- What you are asked to do:
Word for word, restate the line containing "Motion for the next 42" and all the lines that come after it in the entries below. Include nothing from before it.

-------- Data provided --------

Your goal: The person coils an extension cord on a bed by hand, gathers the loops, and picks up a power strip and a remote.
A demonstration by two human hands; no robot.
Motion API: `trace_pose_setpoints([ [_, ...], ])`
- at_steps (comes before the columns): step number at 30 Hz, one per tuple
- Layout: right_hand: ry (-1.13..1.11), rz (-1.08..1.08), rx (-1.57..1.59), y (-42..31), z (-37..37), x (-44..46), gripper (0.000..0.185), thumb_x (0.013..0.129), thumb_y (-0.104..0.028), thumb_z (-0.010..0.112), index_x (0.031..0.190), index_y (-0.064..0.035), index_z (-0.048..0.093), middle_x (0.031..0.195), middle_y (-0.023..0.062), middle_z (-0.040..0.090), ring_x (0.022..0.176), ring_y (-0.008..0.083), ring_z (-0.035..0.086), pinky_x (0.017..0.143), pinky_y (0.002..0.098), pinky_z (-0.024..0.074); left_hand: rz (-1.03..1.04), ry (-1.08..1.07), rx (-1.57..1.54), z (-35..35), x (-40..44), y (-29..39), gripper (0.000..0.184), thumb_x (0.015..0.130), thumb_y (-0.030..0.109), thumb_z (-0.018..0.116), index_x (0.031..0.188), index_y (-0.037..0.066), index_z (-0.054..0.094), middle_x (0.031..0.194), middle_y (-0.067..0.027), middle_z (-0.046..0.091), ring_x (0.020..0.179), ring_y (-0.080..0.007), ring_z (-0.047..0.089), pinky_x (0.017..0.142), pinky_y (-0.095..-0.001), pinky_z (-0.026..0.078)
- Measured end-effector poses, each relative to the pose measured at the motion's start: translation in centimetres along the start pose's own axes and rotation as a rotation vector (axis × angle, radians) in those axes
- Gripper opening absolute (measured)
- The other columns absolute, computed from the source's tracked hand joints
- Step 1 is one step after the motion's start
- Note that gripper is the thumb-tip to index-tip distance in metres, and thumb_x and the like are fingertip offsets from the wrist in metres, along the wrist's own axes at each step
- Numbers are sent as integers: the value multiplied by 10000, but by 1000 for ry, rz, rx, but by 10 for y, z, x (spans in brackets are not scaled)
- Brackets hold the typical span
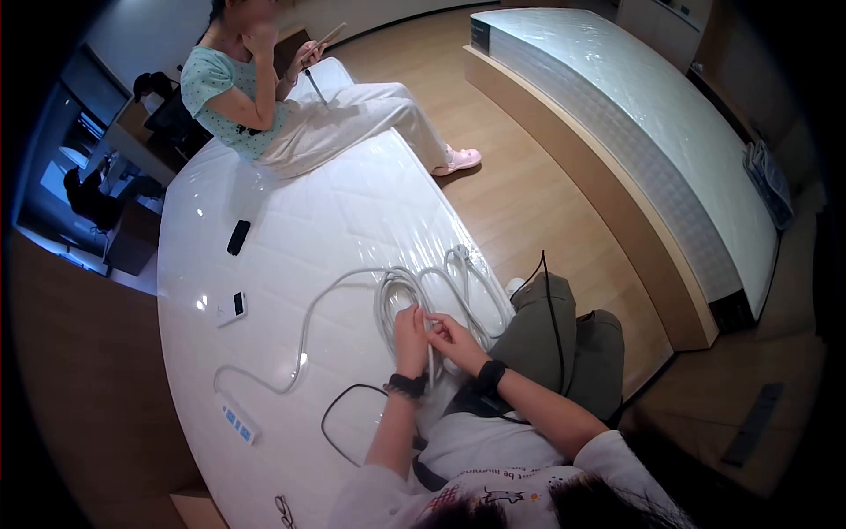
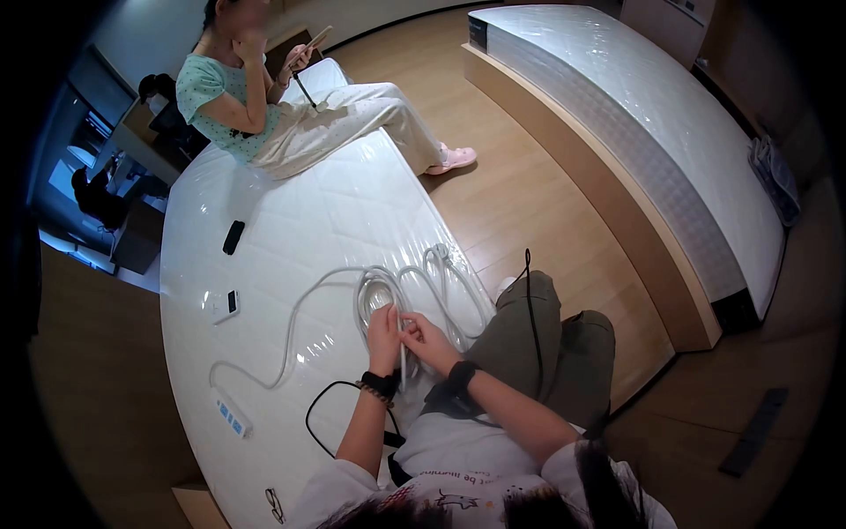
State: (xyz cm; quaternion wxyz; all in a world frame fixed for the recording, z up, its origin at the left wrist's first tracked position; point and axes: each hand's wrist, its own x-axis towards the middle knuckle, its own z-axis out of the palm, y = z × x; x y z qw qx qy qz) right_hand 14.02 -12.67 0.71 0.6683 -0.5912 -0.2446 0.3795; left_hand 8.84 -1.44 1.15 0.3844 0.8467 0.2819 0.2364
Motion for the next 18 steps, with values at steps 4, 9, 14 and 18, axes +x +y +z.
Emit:
trace_pose_setpoints([
  [4, -5, -80, -38, 3, 5, 0, 368, 862, -123, 535, 1196, -13, 424, 845, 20, 483, 708, 61, 458, 647, 199, 407, 50, -70, -9, -33, -14, 8, 169, 851, 70, 487, 948, -26, 587, 953, -161, 546, 896, -292, 528, 775, -355, 422],
  [9, 44, -230, -287, 5, 11, 4, 346, 865, -144, 518, 1172, 2, 451, 881, 75, 483, 724, 115, 470, 674, 231, 415, 91, 61, 99, -15, -28, -7, 164, 788, 65, 534, 929, 9, 594, 971, -125, 532, 933, -294, 476, 810, -394, 379],
  [14, 110, -274, -325, 13, 9, 11, 351, 855, -147, 520, 1169, 1, 465, 865, 90, 509, 723, 154, 496, 692, 254, 427, 89, 17, 283, 2, -23, -17, 223, 785, 130, 548, 985, 35, 577, 1022, -151, 514, 993, -310, 457, 850, -431, 347],
  [18, 78, -4, -144, -12, 9, 11, 361, 819, -84, 543, 1164, -1, 474, 805, 74, 518, 718, 150, 506, 703, 251, 431, -7, -24, 219, -10, -17, -24, 347, 756, 188, 606, 1057, 27, 544, 1128, -219, 471, 1084, -361, 416, 918, -434, 322],
])
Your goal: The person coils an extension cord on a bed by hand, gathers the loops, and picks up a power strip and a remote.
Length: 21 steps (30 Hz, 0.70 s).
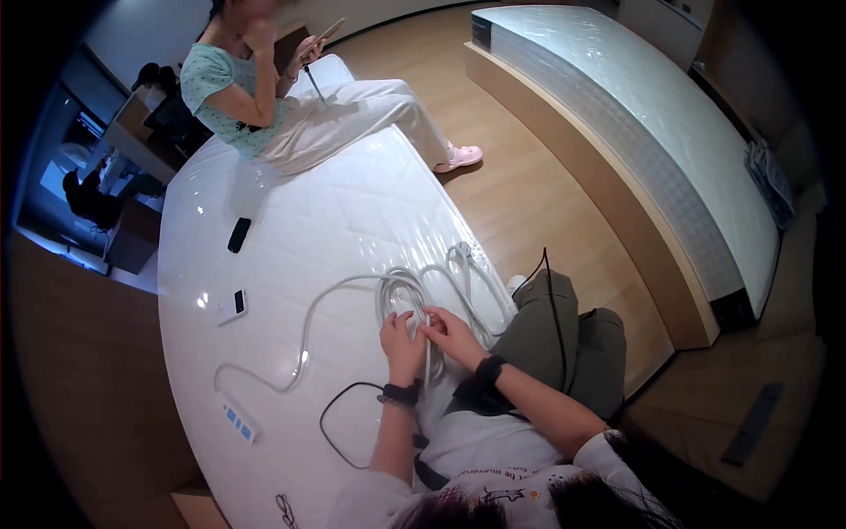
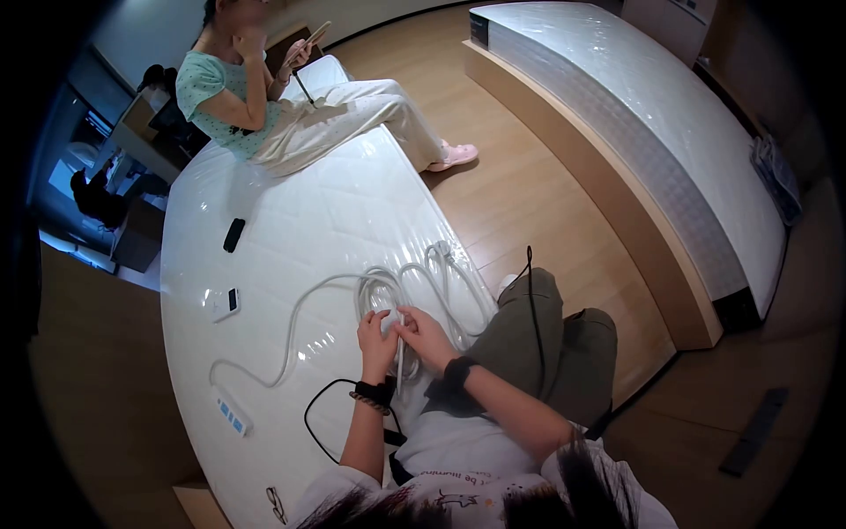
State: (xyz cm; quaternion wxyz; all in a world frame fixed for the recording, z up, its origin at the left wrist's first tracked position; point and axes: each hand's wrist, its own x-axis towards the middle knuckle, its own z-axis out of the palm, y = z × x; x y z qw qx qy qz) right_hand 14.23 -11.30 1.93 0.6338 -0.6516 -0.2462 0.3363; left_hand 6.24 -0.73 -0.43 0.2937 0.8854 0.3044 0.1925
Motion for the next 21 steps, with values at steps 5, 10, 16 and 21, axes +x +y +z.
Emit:
trace_pose_setpoints([
  [5, 75, -22, -97, 3, -1, 6, 409, 752, 13, 524, 1159, -1, 480, 860, 111, 521, 735, 184, 524, 708, 270, 438, 46, -217, -117, -24, -5, -10, 514, 731, 195, 665, 1164, 3, 464, 1281, -250, 331, 1195, -386, 324, 994, -413, 281],
  [10, 147, -279, -460, 6, 7, 9, 449, 702, 44, 494, 1149, -6, 492, 1054, 181, 495, 845, 298, 529, 744, 349, 444, 147, -253, -58, -20, -20, -19, 620, 759, 280, 625, 1242, -25, 384, 1348, -265, 233, 1262, -413, 212, 1014, -501, 192],
  [16, 166, -389, -1020, 28, 11, 16, 438, 718, -93, 518, 1150, -28, 503, 1205, 163, 445, 922, 293, 486, 743, 377, 422, 139, -294, 186, -5, -33, -14, 687, 805, 360, 524, 1323, -12, 270, 1401, -240, 149, 1313, -409, 73, 992, -612, 58],
  [21, 81, -292, -1186, 24, 9, 11, 469, 740, -142, 519, 1199, -61, 470, 1225, 149, 429, 948, 265, 477, 777, 389, 398, 134, -347, 327, -7, -34, -7, 696, 824, 385, 487, 1344, 1, 229, 1412, -224, 137, 1318, -405, 50, 991, -609, 8],
])
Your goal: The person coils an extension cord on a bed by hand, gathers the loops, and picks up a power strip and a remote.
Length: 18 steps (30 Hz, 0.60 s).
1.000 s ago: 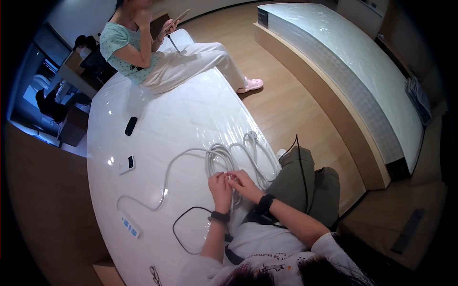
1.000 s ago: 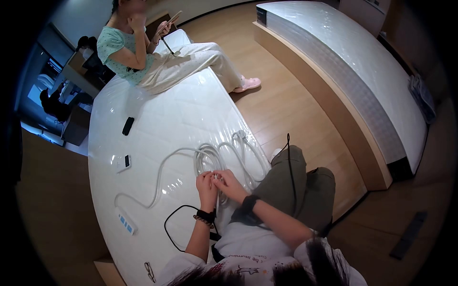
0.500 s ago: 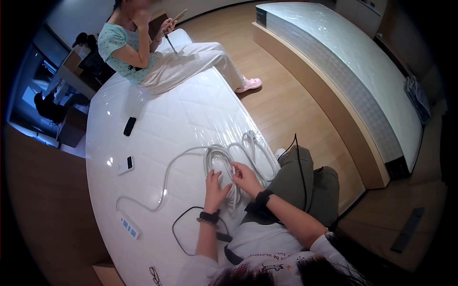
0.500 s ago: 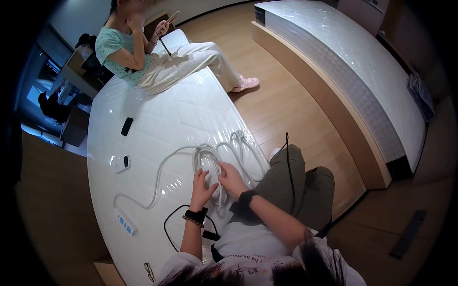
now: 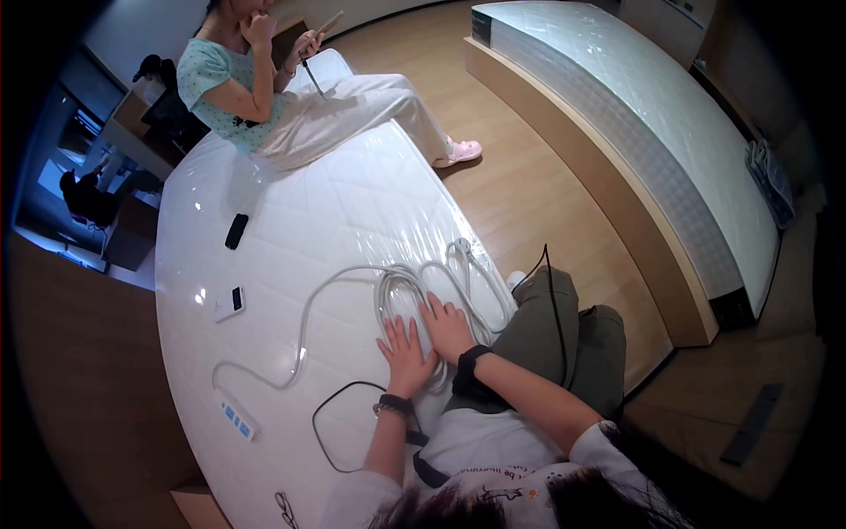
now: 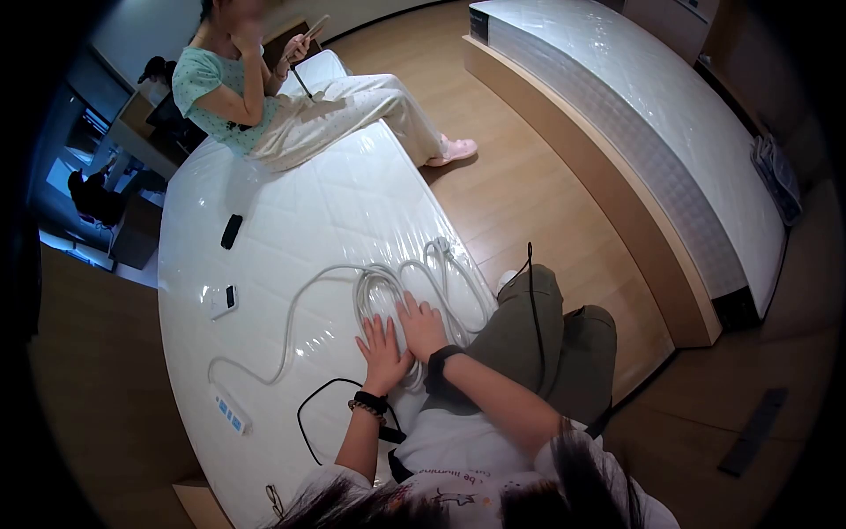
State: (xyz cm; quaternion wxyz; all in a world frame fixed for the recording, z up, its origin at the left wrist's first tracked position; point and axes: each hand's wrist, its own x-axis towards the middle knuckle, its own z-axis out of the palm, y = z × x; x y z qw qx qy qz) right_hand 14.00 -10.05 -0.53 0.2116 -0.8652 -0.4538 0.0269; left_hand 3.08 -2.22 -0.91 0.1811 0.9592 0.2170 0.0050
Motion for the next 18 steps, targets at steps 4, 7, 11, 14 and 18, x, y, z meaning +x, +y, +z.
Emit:
trace_pose_setpoints([
  [4, 167, 45, 41, 1, -29, 7, 478, 747, -151, 555, 1203, -47, 452, 1200, 148, 437, 958, 272, 467, 804, 398, 379, -33, -49, -97, -14, -1, 10, 644, 864, 363, 429, 1346, -9, 217, 1416, -204, 152, 1322, -385, 63, 991, -608, 2],
  [7, 250, 241, 109, 14, -57, 3, 472, 745, -153, 584, 1178, -19, 452, 1123, 145, 468, 986, 288, 457, 822, 396, 366, 24, -16, -105, -16, -10, 23, 609, 884, 340, 398, 1349, -8, 211, 1417, -195, 159, 1322, -375, 79, 988, -612, 6],
  [11, -80, 381, 344, 42, -45, 0, 347, 735, -147, 599, 1030, -8, 480, 1028, 162, 481, 972, 316, 490, 745, 422, 444, 10, 43, -38, -1, -4, 35, 586, 885, 319, 405, 1355, 21, 221, 1411, -203, 165, 1316, -374, 102, 978, -629, 24],
  [14, -123, 358, 319, 48, -41, 0, 353, 746, -136, 597, 1051, -8, 473, 1023, 190, 500, 901, 346, 524, 752, 400, 456, -32, 86, 13, 6, -4, 40, 564, 876, 296, 421, 1360, 69, 241, 1400, -214, 182, 1307, -378, 127, 970, -639, 41],
  [18, 10, 372, 101, 40, -36, -2, 302, 754, -131, 585, 1009, -6, 481, 905, 184, 543, 792, 351, 561, 729, 410, 458, -90, 161, 46, 12, 0, 43, 540, 860, 254, 435, 1360, 130, 270, 1376, -223, 227, 1286, -385, 177, 970, -635, 54],
])
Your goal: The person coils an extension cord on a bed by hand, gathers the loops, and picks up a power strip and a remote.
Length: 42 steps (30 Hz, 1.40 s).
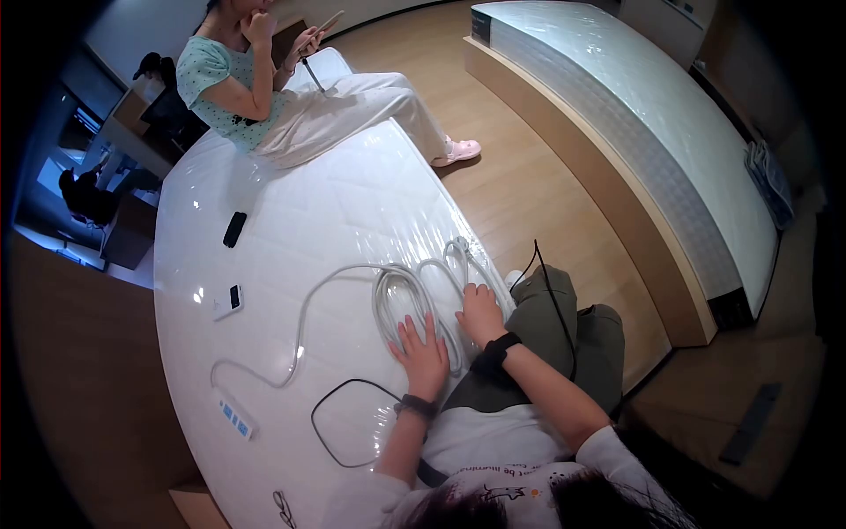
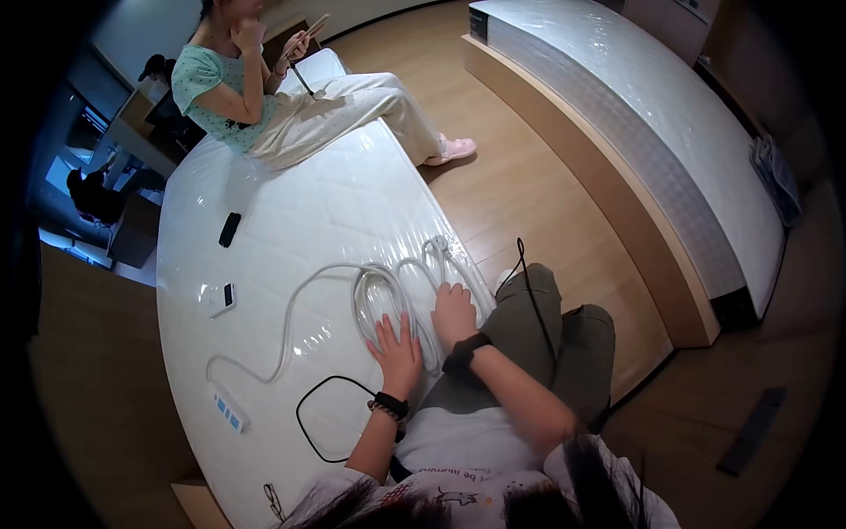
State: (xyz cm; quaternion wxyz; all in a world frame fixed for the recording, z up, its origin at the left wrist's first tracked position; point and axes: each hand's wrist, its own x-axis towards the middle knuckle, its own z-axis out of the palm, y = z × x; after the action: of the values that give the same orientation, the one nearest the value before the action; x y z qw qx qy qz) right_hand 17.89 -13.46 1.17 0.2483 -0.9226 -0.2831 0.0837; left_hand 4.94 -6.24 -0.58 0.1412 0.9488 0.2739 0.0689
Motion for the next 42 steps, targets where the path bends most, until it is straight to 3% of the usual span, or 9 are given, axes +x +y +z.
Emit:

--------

- Output for this exercise:
Motion for the next 42 steps, targets where the path bends most, until it is straight to 3% of the usual span, or 9 are given, axes +x +y +z.
Emit:

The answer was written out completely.